BTW, the book is fricken awesome!


----------



## meatloaf109 (Mar 16, 2013)

The history of the Chinese has always facinated me. How a culture that achieved so much in science, (way before "western culture") could have degenerated over the years to a disjointed, fractured peoples, only to rise again reciently, is amazing. I urge all Americans to buy their Chinese language tapes now, they are on their way. Mark my words, The 21st century will be the rise of the Chinese.


----------



## Matt308 (Mar 16, 2013)

Well then.


----------



## Shinpachi (Mar 17, 2013)

Living next to China, I feel their growth is a big baloon.
Sorry to say but I can see nothing in it.


----------



## Wayne Little (Mar 17, 2013)

looks a bit odd with the gull wing and what looks like a flimsy tacked on undercarriage...


----------



## GrauGeist (Mar 17, 2013)

That XP-1 has an interesting fuselage design but the wings are terribly undersized


----------



## Wildcat (Mar 18, 2013)

Cool, I like the look of the XP-0.


----------



## N4521U (Mar 19, 2013)

Looks like scaled down DC-3 legs on it. The prop doesn't look big enough to justify gull wings. And..... it looks like it's in someones back yard!


----------



## bobbysocks (Mar 19, 2013)

probably is! the plane right outside the factory...that barn to the left....


----------



## buffnut453 (Mar 19, 2013)

The XP-0 looks a lot like a Vultee P-66 Vanguard...at least to my dim eyes.


----------



## nuuumannn (Mar 20, 2013)

I think the Iranians might have found work for the designer's descendants. It looks a little too much like a mock-up using aircraft parts.
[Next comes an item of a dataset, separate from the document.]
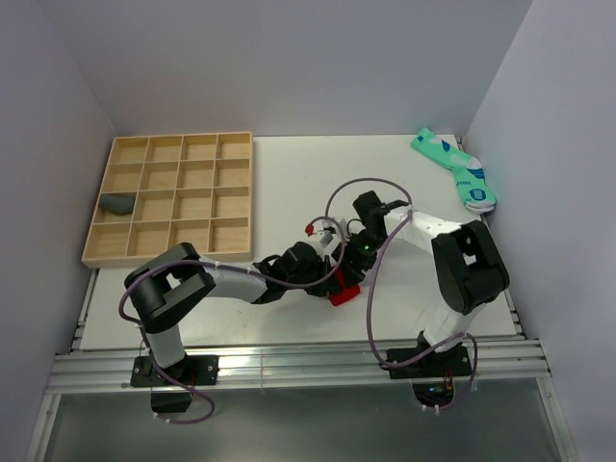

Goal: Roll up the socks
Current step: Roll the sock at the center of the board.

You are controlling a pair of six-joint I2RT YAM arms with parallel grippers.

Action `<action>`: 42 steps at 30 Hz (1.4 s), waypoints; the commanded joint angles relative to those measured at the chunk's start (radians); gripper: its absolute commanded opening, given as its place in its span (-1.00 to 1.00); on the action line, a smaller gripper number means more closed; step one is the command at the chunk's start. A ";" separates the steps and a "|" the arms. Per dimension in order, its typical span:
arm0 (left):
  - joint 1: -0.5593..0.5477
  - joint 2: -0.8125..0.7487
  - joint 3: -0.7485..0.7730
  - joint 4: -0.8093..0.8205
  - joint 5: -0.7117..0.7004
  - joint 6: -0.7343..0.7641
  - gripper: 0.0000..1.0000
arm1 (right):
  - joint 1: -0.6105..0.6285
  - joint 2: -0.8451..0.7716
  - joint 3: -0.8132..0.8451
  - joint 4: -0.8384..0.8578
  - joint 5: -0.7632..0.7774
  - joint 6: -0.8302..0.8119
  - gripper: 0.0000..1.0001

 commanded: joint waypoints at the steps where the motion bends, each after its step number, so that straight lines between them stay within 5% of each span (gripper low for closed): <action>1: 0.008 0.051 -0.008 -0.146 0.054 -0.073 -0.99 | -0.020 -0.077 -0.034 0.149 0.084 0.022 0.38; 19: 0.141 0.169 0.058 -0.308 0.355 -0.130 -0.99 | -0.120 -0.416 -0.200 0.088 0.008 -0.196 0.23; 29: 0.183 0.286 0.185 -0.492 0.459 -0.098 -0.99 | 0.084 -0.669 -0.431 0.164 0.101 -0.371 0.22; 42: 0.192 0.335 0.249 -0.556 0.473 -0.098 -0.99 | 0.233 -0.620 -0.467 0.253 0.107 -0.360 0.20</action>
The book sounds cool though, Viking.


----------



## vikingBerserker (Mar 20, 2013)

They would not have qualified for Iran, as these really flew! The book is awesome, just really difficult to find a reasonably priced copy.


----------



## nuuumannn (Mar 20, 2013)

I'd like to see more on both those types, as unconvincing at the XP-1 looks. Any other gems in it we are likely to be interested in?


----------



## nuuumannn (Mar 25, 2013)

Hi Viking, I came across this wee gem in a book about 20th Century conflict, the caption says its a Curtiss Hawk 75, but that's not right. I thought it might be a Curtiss design or some sort of NA-16 conversion, but I couldn't place it as being anything recogniseable, but now I can! It is almost certainly the XP-0 in the line drawing above.


----------



## vikingBerserker (Mar 26, 2013)

Excellent job! I've been trying to reborrow the book to answer you prior question but alas no luck.


----------



## Yacker (Jul 13, 2013)

Hay guys while searching for parts manuals for the P&W R1830, I came across this ebook that viking was talking about. 
DepositFiles


----------



## Shinpachi (Jul 14, 2013)

Thanks for your info, Yacker


----------